1 novembre 2017

Di fronte a un bivio

Gli elettori sono molto più saggi di quello che crediamo e molto più realisti di coloro che chiedono il loro voto o li chiamano alle urne.
Lo ha confermato anche il referendum per l'autonomia. Doveva essere una sorta di giudizio universale per il futuro della Lombardia e si è rivelato un chiaro, ma non così forte, segnale di via libera al cammino verso il regionalismo differenziato.
Maroni ostenta soddisfazione, ma tira un sospiro di sollievo benedicendo la sua trovata comunicativa di fissare una soglia più che abbordabile per decretare il successo di una consultazione che non ha certo scaldato il cuore dei lombardi.
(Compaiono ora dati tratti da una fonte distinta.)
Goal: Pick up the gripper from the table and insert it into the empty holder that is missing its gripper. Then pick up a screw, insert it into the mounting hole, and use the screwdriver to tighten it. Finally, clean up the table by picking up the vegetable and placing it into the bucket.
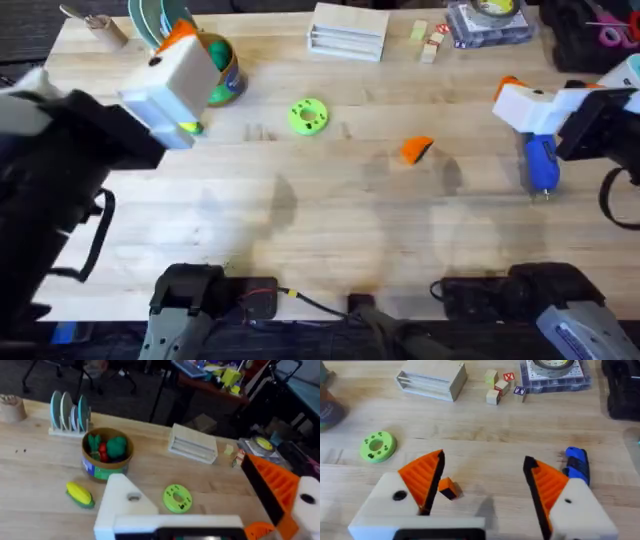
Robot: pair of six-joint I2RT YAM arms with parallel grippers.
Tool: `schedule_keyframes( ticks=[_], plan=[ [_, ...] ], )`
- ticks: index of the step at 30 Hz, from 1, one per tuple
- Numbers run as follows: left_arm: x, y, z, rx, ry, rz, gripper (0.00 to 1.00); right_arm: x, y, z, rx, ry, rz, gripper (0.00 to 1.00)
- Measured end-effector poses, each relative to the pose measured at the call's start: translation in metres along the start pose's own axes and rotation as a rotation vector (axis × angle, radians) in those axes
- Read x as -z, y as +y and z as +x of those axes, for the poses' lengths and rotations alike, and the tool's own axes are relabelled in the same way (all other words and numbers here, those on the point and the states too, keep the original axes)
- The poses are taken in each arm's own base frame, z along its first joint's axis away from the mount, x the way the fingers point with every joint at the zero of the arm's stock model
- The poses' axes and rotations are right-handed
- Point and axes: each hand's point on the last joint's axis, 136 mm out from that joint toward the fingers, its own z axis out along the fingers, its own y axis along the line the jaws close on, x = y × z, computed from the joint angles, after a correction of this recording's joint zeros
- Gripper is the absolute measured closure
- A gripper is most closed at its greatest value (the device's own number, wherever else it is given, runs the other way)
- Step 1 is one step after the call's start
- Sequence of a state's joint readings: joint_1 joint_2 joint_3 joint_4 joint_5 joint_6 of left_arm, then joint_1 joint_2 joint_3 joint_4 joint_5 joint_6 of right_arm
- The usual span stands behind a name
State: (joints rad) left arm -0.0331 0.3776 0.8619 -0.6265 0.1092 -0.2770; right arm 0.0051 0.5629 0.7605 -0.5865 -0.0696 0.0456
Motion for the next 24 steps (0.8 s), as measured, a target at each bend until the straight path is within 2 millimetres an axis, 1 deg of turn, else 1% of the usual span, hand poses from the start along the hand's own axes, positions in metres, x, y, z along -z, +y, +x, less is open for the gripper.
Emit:
schedule_keyframes(
  ticks=[2, 4, 8, 12, 16, 20, 24],
  plan=[
    [-0.002, -0.004, -0.006, -0.046, -0.041, 0.025, 0.007, 0.000, 0.000, 0.000, 0.000, 0.000, 0.000, 0.009],
    [-0.005, -0.007, -0.005, -0.096, -0.072, 0.045, 0.007, 0.000, 0.000, 0.000, 0.000, 0.000, 0.000, 0.009],
    [-0.013, -0.008, 0.005, -0.166, -0.127, 0.077, 0.007, 0.000, 0.000, 0.000, 0.000, 0.000, 0.000, 0.009],
    [-0.016, -0.010, 0.015, -0.199, -0.210, 0.110, 0.007, 0.000, 0.000, 0.000, 0.000, 0.000, 0.000, 0.009],
    [-0.021, -0.009, 0.030, -0.215, -0.272, 0.137, 0.007, 0.000, 0.000, 0.000, 0.000, 0.000, 0.000, 0.009],
    [-0.027, -0.005, 0.051, -0.225, -0.314, 0.159, 0.009, 0.000, 0.000, 0.000, 0.000, 0.000, 0.000, 0.009],
    [-0.029, -0.004, 0.068, -0.233, -0.364, 0.190, 0.008, 0.000, 0.000, 0.000, 0.000, 0.000, 0.000, 0.009]
  ],
)
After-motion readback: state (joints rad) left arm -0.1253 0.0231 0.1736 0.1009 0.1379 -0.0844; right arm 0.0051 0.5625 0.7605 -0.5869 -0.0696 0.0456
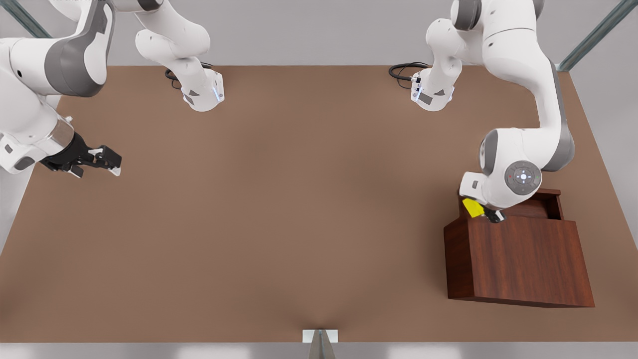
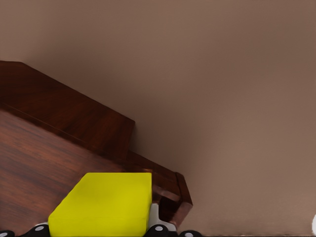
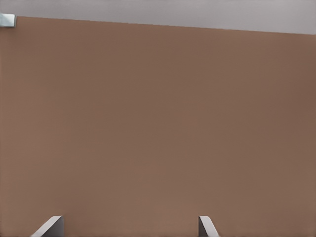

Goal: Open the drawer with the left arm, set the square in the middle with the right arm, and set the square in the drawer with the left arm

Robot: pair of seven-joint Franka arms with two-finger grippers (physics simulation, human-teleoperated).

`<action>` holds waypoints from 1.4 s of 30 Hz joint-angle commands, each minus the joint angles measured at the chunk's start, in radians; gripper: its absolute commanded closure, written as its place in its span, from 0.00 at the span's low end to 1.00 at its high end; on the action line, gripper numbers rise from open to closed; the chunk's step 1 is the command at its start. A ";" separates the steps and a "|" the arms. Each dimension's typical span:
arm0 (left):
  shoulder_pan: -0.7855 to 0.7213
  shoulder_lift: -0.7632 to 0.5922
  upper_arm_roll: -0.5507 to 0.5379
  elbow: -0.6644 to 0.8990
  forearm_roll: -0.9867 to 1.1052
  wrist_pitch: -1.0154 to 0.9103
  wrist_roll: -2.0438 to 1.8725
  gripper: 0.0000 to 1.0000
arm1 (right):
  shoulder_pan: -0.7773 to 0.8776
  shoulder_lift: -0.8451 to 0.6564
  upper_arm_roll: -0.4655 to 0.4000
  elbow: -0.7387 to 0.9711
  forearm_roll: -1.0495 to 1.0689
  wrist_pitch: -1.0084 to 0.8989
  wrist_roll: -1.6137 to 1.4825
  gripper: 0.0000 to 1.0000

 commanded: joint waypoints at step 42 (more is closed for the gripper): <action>0.017 -0.052 0.206 -0.016 -0.190 -0.010 -0.237 0.00 | -0.059 0.095 0.034 0.048 0.023 -0.038 0.000 0.00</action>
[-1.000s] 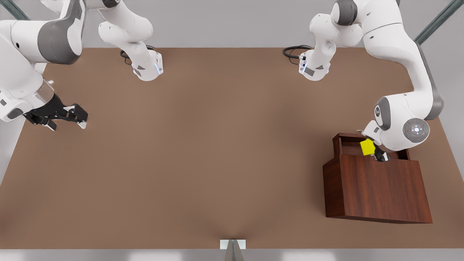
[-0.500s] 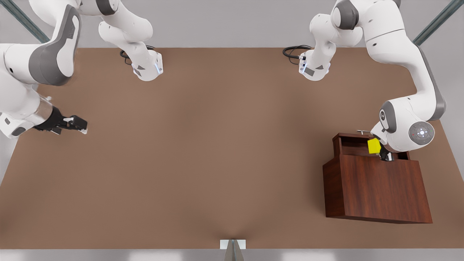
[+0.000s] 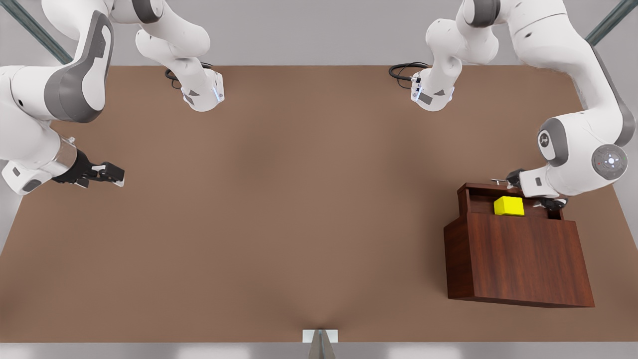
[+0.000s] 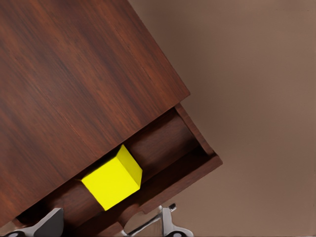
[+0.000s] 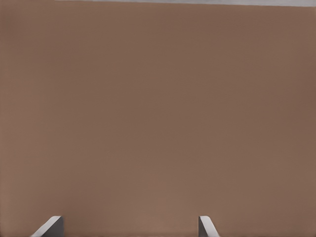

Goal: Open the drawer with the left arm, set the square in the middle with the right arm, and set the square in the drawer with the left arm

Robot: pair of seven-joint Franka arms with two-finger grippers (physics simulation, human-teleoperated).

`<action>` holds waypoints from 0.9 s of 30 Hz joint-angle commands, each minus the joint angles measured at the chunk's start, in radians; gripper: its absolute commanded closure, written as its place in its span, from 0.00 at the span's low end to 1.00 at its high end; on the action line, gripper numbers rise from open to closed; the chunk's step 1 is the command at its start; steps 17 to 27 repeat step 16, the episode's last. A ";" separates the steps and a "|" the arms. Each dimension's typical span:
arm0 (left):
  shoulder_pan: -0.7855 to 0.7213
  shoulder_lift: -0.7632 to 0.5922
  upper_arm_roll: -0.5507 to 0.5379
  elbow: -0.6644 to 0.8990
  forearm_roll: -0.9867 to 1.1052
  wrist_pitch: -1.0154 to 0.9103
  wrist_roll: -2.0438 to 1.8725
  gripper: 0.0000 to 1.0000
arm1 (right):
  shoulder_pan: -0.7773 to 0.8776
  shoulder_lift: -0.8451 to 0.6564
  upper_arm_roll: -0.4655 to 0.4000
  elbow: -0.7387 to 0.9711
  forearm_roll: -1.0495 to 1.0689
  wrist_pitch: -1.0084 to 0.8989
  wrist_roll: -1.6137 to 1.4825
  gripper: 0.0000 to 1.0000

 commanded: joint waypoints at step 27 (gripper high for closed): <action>0.447 -0.077 -0.700 0.056 0.156 0.065 -0.585 0.00 | 0.001 0.000 0.001 0.002 0.003 0.003 -0.002 0.00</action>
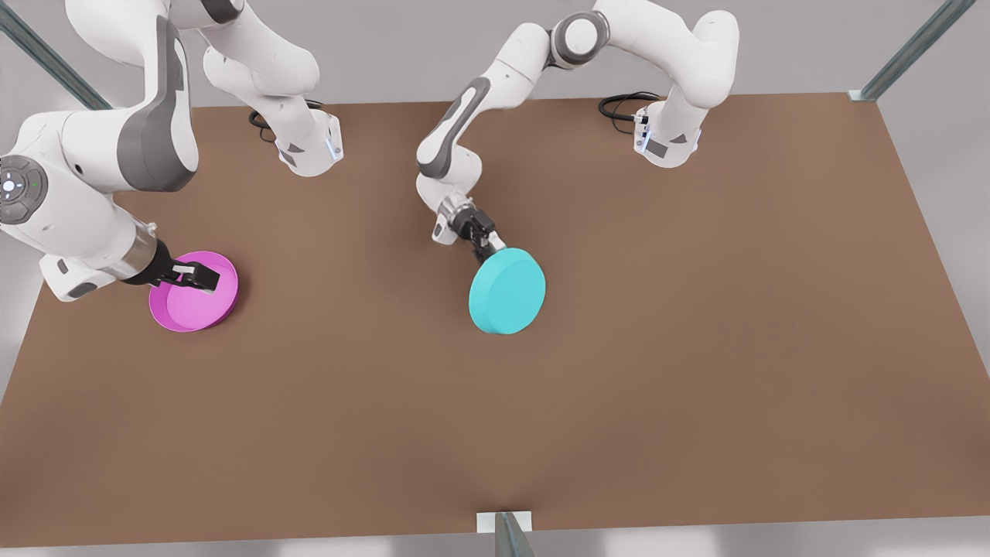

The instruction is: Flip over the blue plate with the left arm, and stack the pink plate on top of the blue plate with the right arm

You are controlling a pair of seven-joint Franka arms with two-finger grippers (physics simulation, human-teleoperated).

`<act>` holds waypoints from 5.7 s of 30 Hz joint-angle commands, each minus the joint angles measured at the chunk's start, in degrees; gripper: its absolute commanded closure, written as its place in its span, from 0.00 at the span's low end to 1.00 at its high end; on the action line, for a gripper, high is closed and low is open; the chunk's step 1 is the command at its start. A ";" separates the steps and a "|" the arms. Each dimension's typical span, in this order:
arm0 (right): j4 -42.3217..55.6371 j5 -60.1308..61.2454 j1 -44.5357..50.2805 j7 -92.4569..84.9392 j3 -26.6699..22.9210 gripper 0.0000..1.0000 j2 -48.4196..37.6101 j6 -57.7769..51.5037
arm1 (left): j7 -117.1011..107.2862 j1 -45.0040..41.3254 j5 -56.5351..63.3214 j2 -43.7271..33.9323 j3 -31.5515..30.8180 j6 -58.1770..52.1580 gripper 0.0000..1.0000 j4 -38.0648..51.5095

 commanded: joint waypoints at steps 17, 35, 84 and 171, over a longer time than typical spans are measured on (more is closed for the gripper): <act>-11.45 2.10 0.47 -7.73 -8.27 0.00 -3.34 5.07 | 53.88 72.64 -45.31 -57.70 -20.96 -25.24 0.00 13.47; -39.49 21.88 -4.01 -54.05 -31.13 0.00 4.92 35.22 | 42.80 98.75 -40.38 -61.13 -47.68 -14.43 0.00 3.19; -27.45 35.68 -14.73 -85.52 -32.27 0.51 26.89 32.23 | 47.81 99.37 -43.64 -65.17 -49.26 -12.58 0.00 3.89; -21.65 26.98 11.72 -16.54 0.42 0.79 12.30 26.70 | 45.18 99.28 -50.85 -63.33 -45.66 -13.46 0.00 8.46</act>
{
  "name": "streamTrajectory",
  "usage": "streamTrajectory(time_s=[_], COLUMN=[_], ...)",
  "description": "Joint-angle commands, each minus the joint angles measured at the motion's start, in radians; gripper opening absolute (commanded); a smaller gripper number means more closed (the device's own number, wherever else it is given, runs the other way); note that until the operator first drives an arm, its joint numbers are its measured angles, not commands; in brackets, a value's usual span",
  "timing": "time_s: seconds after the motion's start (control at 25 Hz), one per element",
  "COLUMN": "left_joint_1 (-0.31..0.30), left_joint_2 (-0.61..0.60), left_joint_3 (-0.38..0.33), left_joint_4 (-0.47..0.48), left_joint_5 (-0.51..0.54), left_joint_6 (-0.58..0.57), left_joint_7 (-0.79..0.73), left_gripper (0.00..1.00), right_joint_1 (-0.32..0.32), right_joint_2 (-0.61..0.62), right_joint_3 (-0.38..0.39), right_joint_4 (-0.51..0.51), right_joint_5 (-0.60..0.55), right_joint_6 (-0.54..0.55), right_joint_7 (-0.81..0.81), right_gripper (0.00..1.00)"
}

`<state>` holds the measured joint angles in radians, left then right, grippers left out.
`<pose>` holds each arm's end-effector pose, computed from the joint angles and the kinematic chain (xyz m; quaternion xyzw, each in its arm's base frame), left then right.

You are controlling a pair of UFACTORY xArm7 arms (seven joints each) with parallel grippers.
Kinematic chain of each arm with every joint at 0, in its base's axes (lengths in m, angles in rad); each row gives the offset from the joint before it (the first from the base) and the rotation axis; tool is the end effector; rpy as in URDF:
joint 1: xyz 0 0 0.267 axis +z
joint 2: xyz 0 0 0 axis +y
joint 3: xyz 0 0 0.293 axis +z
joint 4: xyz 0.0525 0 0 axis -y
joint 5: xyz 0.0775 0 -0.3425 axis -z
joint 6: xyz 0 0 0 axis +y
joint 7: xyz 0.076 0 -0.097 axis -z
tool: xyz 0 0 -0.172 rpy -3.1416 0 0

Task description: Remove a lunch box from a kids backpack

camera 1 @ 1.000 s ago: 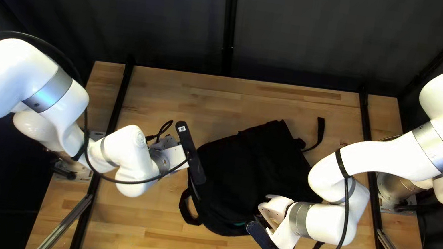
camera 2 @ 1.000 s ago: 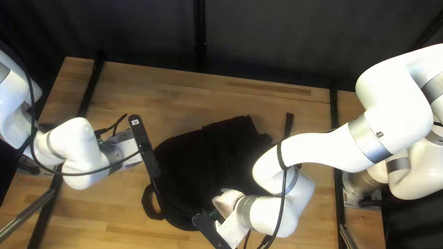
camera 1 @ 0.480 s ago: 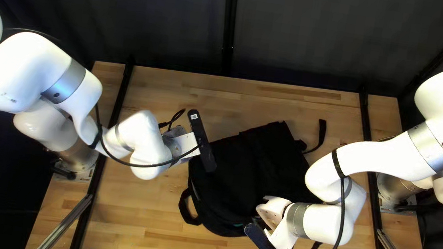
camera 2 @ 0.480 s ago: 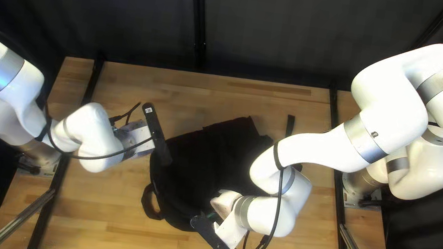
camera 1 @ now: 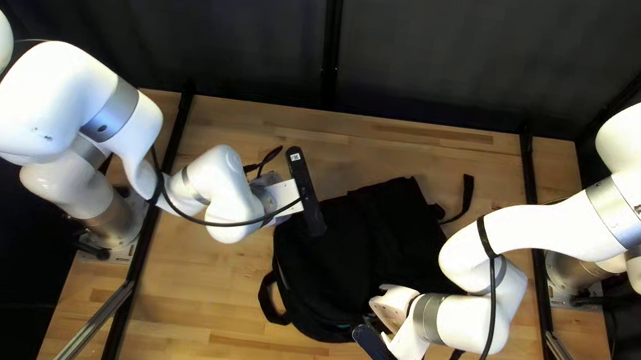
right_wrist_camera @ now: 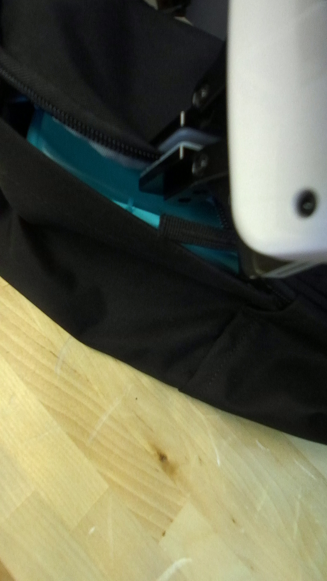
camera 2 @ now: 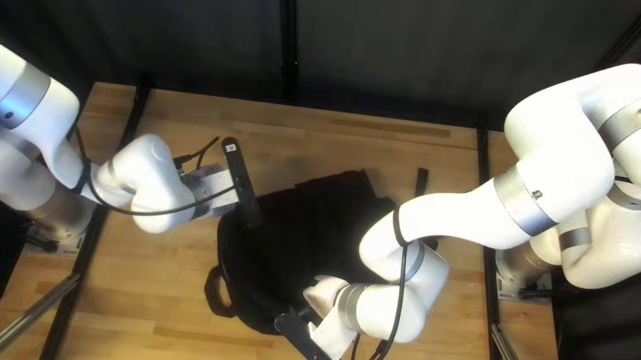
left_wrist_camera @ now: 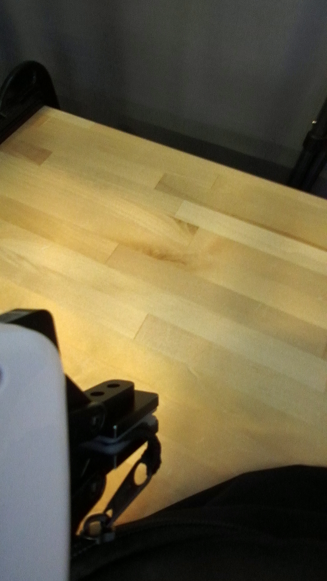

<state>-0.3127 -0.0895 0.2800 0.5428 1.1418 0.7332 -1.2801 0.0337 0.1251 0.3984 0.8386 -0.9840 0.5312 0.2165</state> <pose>0.4006 0.0947 0.0963 -0.9310 -0.1515 -0.1708 0.2848 0.4945 0.1696 0.1152 0.8384 0.4720 0.1701 0.2130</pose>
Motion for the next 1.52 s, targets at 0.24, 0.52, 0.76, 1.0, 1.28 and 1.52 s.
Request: streamTrajectory(time_s=[0.24, 0.52, 0.76, 1.0, 1.28, 1.52], left_joint_1=[0.033, 0.046, 0.045, 0.011, -0.073, -0.158], left_joint_2=[0.077, 0.120, 0.090, -0.079, -0.328, -0.288], left_joint_3=[0.037, 0.047, 0.047, 0.005, -0.130, -0.254], left_joint_4=[0.082, 0.140, 0.129, 0.046, -0.083, -0.061], left_joint_5=[-0.001, -0.042, -0.058, -0.097, -0.205, -0.300], left_joint_6=[-0.067, -0.087, -0.072, 0.048, 0.281, 0.378], left_joint_7=[0.060, 0.132, 0.160, 0.192, 0.176, 0.075], left_gripper=[0.00, 0.00, 1.00, 1.00, 1.00, 1.00], right_joint_1=[-0.001, -0.002, -0.002, -0.005, -0.013, -0.017], right_joint_2=[-0.006, -0.009, -0.015, -0.043, -0.113, -0.215], right_joint_3=[0.000, 0.000, 0.000, 0.001, -0.004, -0.019], right_joint_4=[-0.006, -0.008, -0.013, -0.033, -0.079, -0.143], right_joint_5=[0.001, 0.006, 0.007, 0.025, 0.076, 0.141], right_joint_6=[-0.001, 0.001, 0.004, 0.011, 0.025, 0.044], right_joint_7=[-0.002, -0.006, -0.005, -0.013, -0.047, -0.085], right_gripper=[0.00, 0.00, 0.00, 0.00, 0.00, 0.00])
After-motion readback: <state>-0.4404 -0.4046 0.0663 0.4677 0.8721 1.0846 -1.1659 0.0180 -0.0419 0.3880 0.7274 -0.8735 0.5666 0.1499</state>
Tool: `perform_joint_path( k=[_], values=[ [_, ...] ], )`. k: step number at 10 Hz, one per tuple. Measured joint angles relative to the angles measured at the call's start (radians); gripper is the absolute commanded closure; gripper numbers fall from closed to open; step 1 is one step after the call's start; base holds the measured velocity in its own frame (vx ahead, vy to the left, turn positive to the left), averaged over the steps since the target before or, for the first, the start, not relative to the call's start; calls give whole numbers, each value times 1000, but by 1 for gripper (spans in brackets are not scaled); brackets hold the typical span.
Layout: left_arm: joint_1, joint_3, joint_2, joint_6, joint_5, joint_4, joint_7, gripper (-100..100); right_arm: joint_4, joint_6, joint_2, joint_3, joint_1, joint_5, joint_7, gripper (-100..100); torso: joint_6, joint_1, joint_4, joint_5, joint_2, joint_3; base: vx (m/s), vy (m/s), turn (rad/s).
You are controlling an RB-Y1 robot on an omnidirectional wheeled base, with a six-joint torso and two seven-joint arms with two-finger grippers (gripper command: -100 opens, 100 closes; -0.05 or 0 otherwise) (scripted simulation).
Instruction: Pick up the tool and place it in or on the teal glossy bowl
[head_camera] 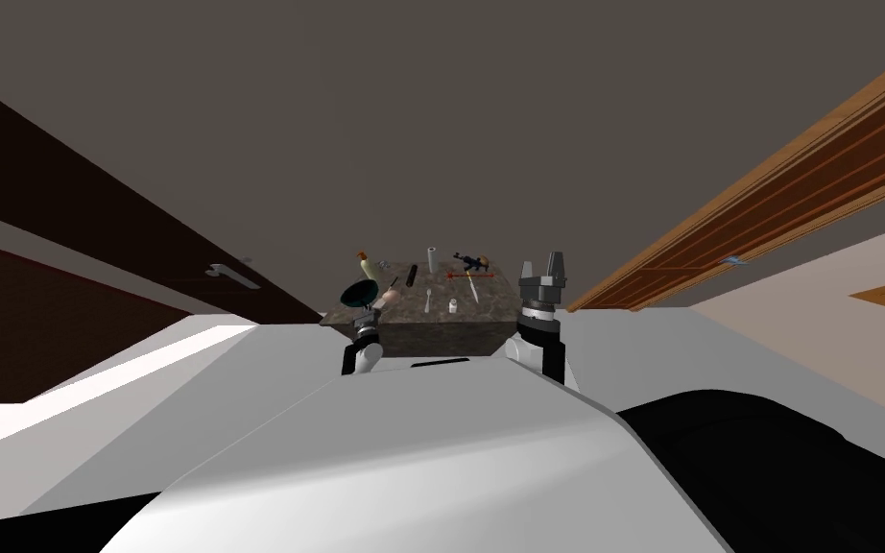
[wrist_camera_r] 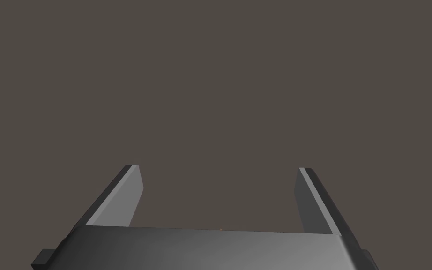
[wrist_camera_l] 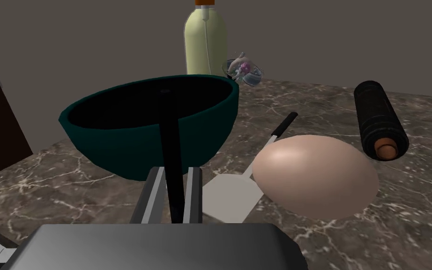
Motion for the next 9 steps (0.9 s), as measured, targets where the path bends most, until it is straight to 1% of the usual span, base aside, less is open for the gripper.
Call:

Il trionfatore politico del 22 ottobre è il governatore veneto Zaia, che ha incassato una sorta di plebiscito dai suoi elettori e ha subito alzato i toni invocando lo statuto speciale per la sua regione.
Maroni deve accontentarsi del sostegno di un lombardo su tre e ha scelto un atteggiamento più istituzionale, prendendo atto che la maggioranza dei lombardi non lo seguirebbe mai sulla strada dello scontro frontale con Roma.
La partita vera comincia ora ed è tutta in salita.

Il problema non sono le resistenze romane, pur presenti soprattutto nelle burocrazie ministeriali; lo scoglio più grande sarà il passaggio dalla teorica enunciazione della maggiore autonomia alla pratica declinazione dei passaggi amministrativi necessari a portarla a compimento.
Abbiamo la sensazione che per troppi mesi ci si sia limitati ad enunciare principi autonomistici, senza fare il necessario sforzo per declinarli nelle procedure necessarie per farli diventare prassi amministrativa.

Una cosa è dire che la regione reclama tutte le competenze in merito alle politiche attive o alla tutela ambientale, altro è definire i passi concreti e le risorse necessarie per poterli attuare.
Ci pare superficiale l'atteggiamento di chi vorrebbe andare al tavolo con il governo dicendo semplicemente: "dateci tutto". Non si saprebbe neppure da che parte cominciare.
Il passaggio cruciale è ora quello di arrivare con le giuste carte da mettere sul tavolo della trattativa con il governo. L'Emilia Romagna ha già fatto il mazzo, definendo le sue quattro priorità. La Lombardia, per condurre una trattativa comune a partire dalla metà di novembre, deve stringere i tempi e portare in Consiglio regionale un documento di indirizzo entro il 7 novembre.

C'era tutto il tempo per prepararsi a dovere, ma per mesi ci si è concentrati solo sulla propaganda per il referendum, utilizzando, tra l'altro, temi che ben poco avevano a che fare con quanto previsto dall'articolo 116 della Costituzione, dal residuo fiscale alla possibilità di diventare una regione a statuto speciale.

La fase della propaganda è finita. Bisogna ora trattare sul serio ed entrare nel merito delle questioni.
Rimane un dubbio. Non vorremmo che Maroni finisse per diventare vittima di una sorta di sindrome da shopping compulsivo convinto che il conto possa pagarlo sempre qualcun altro. A chi non piacerebbe poter entrare in un negozio dicendo: "voglio tutto e paga quel signore laggiù"? Maroni rischia di fare proprio così: chiedere tutte le competenze possibili, immaginando che possano essere finanziate senza alcun limite dal rapace stato centrale che da anni ruba le tasse ai lombardi.
Se questo sarà l'atteggiamento, crediamo che la trattativa non andrà lontano. Se invece, come auspichiamo, l'obiettivo sarà quello di definire strade concrete per rendere più efficienti e meno costosi servizi gestiti ora dallo stato e domani dalla regione, allora crediamo che il tavolo possa ottenere risultati concreti.

Siamo di fronte a un bivio.
Noi del PD ci siamo e non faremo mancare il nostro sostegno a un percorso serio e concreto: tutto sta a vedere se l'obiettivo di Maroni è una possibile maggiore autonomia della Lombardia o la prossima campagna elettorale.